Every line below should come back exactly as written, though the pictures stay out.

Data section:
Content starts

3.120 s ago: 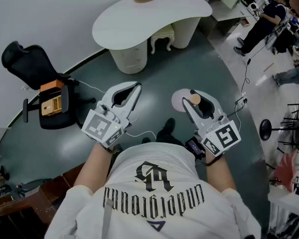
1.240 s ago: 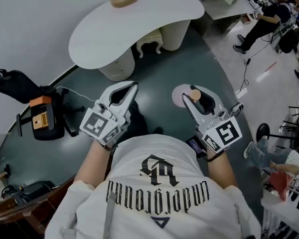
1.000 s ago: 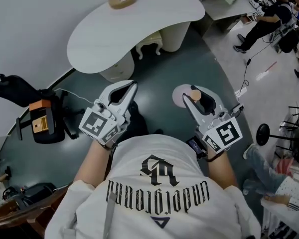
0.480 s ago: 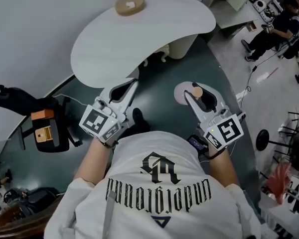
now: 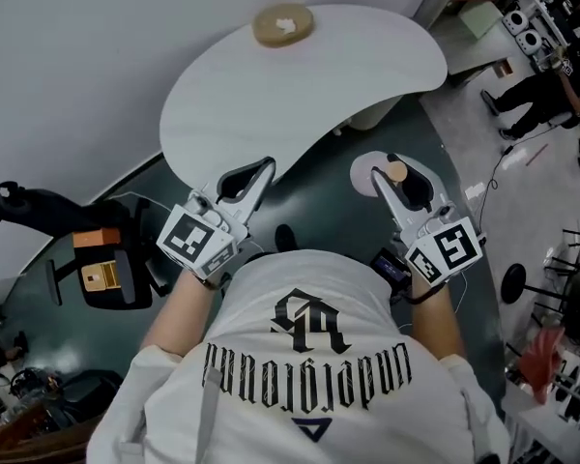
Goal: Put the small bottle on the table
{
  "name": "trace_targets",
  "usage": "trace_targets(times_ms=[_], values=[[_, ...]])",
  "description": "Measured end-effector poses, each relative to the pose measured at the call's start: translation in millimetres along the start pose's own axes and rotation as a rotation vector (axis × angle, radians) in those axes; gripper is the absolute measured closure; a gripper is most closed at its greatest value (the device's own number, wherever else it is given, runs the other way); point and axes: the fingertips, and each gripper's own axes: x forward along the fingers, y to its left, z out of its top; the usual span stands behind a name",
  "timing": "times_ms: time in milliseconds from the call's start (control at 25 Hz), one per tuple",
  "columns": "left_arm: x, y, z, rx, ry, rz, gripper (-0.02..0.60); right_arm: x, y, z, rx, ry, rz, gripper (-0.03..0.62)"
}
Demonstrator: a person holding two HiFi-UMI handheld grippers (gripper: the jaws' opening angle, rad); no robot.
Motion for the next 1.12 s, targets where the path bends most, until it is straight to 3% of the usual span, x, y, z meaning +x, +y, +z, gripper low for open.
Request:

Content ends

Solution for this problem:
3.120 s ago: 
1.240 s ago: 
1.000 s ago: 
0.480 s ago: 
now: 
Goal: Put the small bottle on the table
{
  "name": "trace_targets",
  "usage": "trace_targets(times_ms=[_], values=[[_, ...]])",
  "description": "Measured end-effector poses, each relative to the pose measured at the call's start: translation in millimetres along the start pose's own axes and rotation as a rotation vector (axis × angle, radians) in those axes; gripper is the absolute measured closure; a gripper is most closed at its greatest value (the device's own number, wherever else it is given, runs the other way); point and axes: the fingertips, and each gripper's own axes: x forward along the fingers, y to its left, z out of its top; the usual span stands behind a name",
  "timing": "times_ms: time in milliseconds from the call's start (control at 25 Hz), one per tuple",
  "columns": "left_arm: x, y, z, rx, ry, rz, gripper (-0.02..0.60); right_arm: x, y, z, rx, ry, rz, gripper (-0.03..0.62)"
}
Demonstrator: a person holding two HiFi-UMI handheld grippers (gripper: the jaws' opening angle, rad); no robot.
Motion for the next 1.12 s, targets where the path bends most, until it is straight to 3% of the usual span, x, y, z meaning +x, +y, +z, gripper low for open.
Request:

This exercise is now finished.